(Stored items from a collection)

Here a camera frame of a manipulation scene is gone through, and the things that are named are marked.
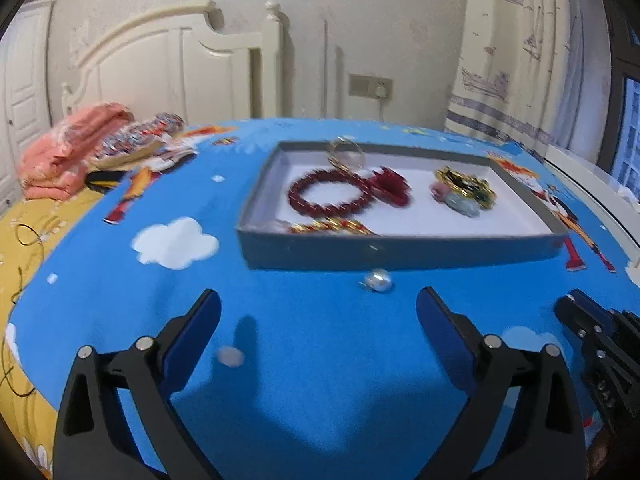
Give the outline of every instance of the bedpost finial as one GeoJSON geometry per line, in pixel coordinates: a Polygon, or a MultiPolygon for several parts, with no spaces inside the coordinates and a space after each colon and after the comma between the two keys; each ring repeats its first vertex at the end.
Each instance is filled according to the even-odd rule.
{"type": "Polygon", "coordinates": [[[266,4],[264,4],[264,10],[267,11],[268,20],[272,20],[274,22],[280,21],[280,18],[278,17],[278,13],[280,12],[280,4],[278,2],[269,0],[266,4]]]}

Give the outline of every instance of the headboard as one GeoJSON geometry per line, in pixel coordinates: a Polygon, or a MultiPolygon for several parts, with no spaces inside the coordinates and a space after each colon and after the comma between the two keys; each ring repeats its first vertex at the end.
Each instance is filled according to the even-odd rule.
* * *
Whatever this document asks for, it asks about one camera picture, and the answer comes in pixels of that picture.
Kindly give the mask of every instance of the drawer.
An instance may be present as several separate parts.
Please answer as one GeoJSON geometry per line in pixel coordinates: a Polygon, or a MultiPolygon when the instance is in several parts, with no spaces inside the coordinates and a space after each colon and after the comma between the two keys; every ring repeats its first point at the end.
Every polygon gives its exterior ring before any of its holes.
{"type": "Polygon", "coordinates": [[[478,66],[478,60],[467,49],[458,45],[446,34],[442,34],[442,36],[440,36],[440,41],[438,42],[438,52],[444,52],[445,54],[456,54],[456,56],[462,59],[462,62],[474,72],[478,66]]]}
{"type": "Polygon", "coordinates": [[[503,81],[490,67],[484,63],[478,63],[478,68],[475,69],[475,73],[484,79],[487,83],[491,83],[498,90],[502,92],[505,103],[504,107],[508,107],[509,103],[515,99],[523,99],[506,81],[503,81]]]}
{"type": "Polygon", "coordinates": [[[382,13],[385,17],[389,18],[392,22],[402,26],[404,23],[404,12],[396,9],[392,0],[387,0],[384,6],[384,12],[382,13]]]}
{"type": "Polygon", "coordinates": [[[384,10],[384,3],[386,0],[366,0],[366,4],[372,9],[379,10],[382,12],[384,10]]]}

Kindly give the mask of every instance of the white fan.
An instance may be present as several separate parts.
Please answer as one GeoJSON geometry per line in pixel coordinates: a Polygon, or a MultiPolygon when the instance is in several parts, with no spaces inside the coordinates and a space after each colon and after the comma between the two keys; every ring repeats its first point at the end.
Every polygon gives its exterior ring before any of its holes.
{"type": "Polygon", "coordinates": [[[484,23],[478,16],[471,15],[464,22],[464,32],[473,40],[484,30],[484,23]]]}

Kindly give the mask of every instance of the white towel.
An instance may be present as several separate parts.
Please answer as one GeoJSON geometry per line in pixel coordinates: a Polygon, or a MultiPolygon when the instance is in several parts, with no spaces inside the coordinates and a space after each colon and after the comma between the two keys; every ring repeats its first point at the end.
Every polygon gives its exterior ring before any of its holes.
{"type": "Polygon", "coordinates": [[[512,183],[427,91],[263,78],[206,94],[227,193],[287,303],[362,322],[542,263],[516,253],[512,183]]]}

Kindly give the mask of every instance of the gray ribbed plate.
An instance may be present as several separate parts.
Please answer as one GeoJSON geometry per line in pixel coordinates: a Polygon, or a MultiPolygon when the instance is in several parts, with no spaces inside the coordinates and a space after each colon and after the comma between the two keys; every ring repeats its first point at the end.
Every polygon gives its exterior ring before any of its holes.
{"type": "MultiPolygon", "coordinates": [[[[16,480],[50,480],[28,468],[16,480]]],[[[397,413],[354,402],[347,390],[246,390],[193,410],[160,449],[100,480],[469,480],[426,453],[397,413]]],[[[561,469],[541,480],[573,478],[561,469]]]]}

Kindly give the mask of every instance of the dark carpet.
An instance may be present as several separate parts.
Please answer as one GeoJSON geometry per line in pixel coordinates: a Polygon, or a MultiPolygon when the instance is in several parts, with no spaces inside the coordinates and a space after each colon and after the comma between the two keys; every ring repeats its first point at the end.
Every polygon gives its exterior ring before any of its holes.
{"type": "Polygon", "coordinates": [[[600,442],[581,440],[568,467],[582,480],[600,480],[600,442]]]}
---
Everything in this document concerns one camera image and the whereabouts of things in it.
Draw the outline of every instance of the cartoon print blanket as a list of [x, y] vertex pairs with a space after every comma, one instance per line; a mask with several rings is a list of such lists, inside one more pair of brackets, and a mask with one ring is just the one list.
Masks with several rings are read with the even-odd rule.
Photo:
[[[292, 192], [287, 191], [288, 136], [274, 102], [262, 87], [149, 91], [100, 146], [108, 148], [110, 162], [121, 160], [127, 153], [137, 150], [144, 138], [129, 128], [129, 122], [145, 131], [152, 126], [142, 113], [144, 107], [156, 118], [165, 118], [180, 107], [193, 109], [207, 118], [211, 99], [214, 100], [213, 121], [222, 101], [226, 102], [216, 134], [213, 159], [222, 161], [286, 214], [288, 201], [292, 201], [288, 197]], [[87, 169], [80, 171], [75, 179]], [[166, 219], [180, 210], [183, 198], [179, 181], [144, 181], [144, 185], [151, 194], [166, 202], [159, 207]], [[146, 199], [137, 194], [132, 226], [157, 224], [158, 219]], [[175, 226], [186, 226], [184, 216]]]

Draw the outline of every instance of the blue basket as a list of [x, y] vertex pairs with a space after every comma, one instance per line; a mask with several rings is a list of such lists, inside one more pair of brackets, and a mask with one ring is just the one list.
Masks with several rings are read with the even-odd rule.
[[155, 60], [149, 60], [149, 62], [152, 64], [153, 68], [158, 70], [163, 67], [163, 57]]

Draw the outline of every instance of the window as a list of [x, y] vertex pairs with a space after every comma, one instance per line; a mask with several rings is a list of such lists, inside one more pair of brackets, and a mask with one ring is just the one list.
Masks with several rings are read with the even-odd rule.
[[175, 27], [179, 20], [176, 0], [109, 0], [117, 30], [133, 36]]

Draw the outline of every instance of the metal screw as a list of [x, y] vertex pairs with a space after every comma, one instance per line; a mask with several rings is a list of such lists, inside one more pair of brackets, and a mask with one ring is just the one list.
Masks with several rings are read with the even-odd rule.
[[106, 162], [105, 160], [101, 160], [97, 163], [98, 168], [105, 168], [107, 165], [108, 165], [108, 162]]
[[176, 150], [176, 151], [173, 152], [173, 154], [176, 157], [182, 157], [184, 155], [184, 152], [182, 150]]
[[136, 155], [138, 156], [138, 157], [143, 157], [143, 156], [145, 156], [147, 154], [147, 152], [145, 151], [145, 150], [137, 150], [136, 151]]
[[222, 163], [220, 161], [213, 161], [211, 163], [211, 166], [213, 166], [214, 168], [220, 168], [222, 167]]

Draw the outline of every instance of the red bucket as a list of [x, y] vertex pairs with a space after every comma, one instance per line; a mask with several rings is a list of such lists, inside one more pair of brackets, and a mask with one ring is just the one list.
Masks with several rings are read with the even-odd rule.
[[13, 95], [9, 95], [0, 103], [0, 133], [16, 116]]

**Instructions to follow**
Which of the lines in the data hold the string "that"? Report each of them by copying it.

**Answer below**
Here a camera frame of a manipulation scene is gone through, and the things that are named are marked.
Whatever this document asks for, it asks about one camera picture, and the answer comes in pixels of that picture.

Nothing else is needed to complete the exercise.